::: DATA SUPPLIED

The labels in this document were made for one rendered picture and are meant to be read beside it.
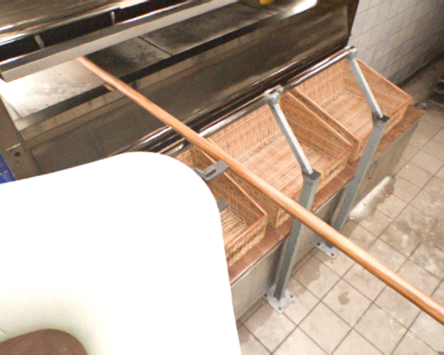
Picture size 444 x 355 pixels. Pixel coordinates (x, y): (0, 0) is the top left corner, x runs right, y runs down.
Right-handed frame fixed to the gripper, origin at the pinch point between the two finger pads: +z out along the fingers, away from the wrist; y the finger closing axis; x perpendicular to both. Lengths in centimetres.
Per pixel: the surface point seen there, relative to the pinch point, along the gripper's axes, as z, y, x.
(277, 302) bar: 39, 118, 4
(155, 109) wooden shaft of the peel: 6.4, -1.6, -35.0
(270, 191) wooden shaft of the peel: 6.3, -1.3, 9.7
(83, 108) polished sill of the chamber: -6, 3, -57
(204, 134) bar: 12.0, 2.1, -19.5
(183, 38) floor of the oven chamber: 47, 1, -71
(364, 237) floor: 111, 119, 14
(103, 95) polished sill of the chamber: 1, 2, -57
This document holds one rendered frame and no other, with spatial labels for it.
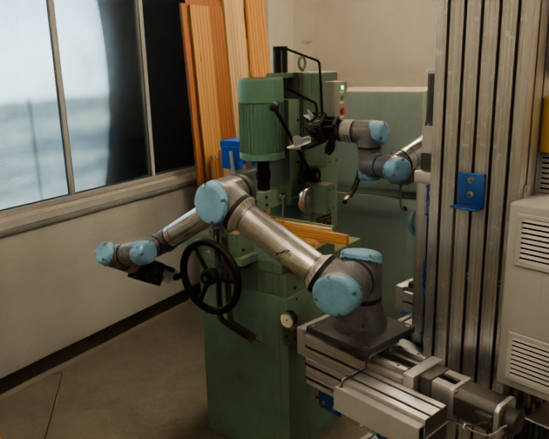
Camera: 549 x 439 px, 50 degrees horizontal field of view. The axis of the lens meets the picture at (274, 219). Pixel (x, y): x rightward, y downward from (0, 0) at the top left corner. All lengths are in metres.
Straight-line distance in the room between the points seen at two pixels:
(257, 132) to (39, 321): 1.65
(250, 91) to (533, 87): 1.08
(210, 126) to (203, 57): 0.43
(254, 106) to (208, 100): 1.62
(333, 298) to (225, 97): 2.68
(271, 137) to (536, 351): 1.22
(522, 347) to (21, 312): 2.41
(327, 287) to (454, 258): 0.36
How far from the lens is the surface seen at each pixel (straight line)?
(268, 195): 2.34
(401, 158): 1.83
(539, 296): 1.52
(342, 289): 1.51
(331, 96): 2.46
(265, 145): 2.26
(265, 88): 2.24
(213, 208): 1.62
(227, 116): 4.04
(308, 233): 2.28
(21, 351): 3.32
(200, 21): 3.86
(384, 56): 4.63
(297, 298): 2.28
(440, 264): 1.69
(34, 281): 3.26
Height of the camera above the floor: 1.56
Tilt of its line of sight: 15 degrees down
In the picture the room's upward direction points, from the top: 1 degrees counter-clockwise
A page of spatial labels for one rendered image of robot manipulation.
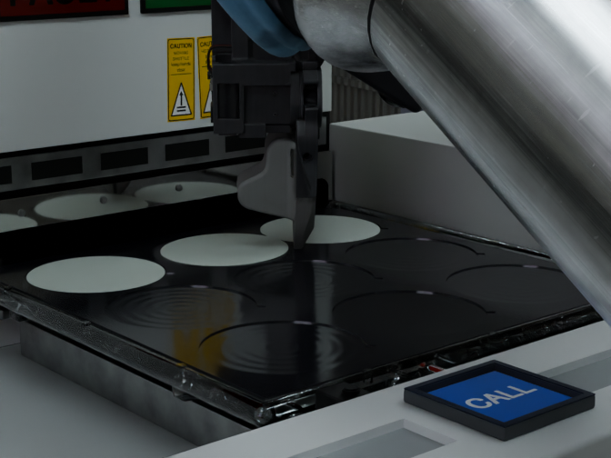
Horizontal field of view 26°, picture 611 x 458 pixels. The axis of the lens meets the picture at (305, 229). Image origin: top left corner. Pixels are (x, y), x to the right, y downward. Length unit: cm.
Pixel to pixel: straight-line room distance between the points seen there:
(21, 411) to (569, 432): 50
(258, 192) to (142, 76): 16
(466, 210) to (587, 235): 75
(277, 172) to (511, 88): 63
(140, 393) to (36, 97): 27
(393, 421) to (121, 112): 61
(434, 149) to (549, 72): 76
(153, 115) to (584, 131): 77
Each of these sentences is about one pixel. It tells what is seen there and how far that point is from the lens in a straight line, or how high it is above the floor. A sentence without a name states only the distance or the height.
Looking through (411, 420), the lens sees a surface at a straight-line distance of 54.
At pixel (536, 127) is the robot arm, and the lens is 38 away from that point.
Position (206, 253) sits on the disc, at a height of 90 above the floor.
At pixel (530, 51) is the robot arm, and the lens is 38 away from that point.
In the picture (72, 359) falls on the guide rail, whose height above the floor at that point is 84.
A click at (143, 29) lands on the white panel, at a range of 110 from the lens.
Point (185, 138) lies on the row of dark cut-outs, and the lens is 113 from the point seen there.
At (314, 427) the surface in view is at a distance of 53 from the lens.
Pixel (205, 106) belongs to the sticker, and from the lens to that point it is 114.
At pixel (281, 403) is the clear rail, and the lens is 72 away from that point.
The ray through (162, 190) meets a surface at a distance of 112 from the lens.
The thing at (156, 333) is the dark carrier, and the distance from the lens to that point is 84.
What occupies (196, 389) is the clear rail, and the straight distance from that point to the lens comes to 75.
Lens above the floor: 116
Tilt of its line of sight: 14 degrees down
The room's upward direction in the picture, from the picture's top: straight up
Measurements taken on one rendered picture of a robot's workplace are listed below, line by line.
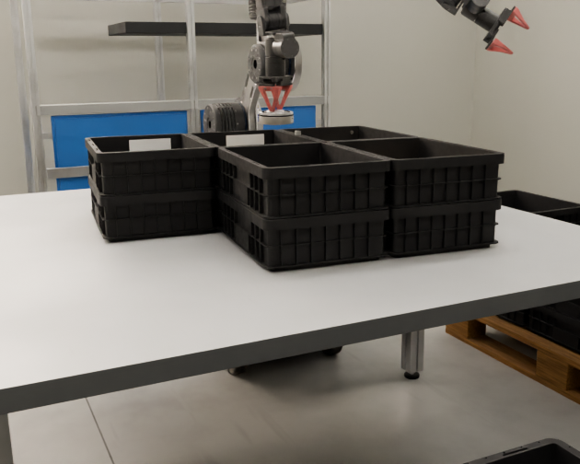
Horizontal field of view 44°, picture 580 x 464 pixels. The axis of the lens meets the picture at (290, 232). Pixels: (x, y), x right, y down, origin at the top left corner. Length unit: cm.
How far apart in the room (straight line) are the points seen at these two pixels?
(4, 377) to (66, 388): 9
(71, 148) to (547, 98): 333
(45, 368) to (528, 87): 484
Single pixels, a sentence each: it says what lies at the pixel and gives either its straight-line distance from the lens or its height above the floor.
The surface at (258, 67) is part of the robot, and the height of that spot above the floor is 112.
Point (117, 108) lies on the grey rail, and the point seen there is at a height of 91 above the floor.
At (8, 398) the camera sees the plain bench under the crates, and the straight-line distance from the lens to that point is 111.
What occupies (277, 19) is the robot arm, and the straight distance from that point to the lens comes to 206.
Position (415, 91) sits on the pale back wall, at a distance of 573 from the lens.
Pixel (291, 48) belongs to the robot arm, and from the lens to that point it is 200.
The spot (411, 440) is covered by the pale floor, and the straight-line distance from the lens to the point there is 232.
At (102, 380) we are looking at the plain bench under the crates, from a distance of 112.
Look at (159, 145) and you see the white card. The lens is 221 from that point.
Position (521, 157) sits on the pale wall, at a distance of 568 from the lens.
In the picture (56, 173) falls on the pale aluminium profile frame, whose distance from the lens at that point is 386.
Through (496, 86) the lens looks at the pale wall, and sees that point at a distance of 587.
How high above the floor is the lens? 115
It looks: 14 degrees down
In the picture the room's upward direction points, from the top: 1 degrees counter-clockwise
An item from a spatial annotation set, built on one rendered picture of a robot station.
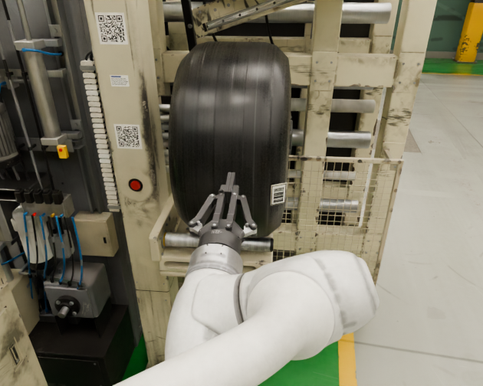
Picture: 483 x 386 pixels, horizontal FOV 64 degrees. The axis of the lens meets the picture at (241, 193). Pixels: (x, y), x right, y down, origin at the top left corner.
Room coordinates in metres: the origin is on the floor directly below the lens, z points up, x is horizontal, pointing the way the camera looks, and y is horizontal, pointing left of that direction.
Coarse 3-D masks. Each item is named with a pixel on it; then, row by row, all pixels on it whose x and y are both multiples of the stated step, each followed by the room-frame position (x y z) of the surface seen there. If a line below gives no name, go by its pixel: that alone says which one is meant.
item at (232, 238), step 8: (208, 224) 0.58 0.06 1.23; (224, 224) 0.58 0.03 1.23; (232, 224) 0.58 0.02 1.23; (200, 232) 0.57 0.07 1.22; (208, 232) 0.54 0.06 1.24; (216, 232) 0.53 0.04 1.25; (224, 232) 0.53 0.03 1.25; (232, 232) 0.56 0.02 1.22; (240, 232) 0.56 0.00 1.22; (200, 240) 0.53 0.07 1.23; (208, 240) 0.52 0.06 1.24; (216, 240) 0.51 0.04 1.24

::::::

WORK TASK: Please go through the data and copy each line containing the word "below".

RESPONSE BOX:
Measurements taken on one rendered picture of a robot's workplace are listed below, line by line.
Room coordinates in metres: the origin is on the floor directly below the lens, z points up, x is horizontal, pointing the way the camera looks, and y is horizontal, pointing left of that direction.
Coarse 3-D masks. Each item is named with a pixel on it; then, row by row, all pixels on it whose x and y are both multiples of the stated step, each followed by the room-frame position (x y z) of the surface seen there. If a line below gives no name, go by its pixel: that alone says which one is meant.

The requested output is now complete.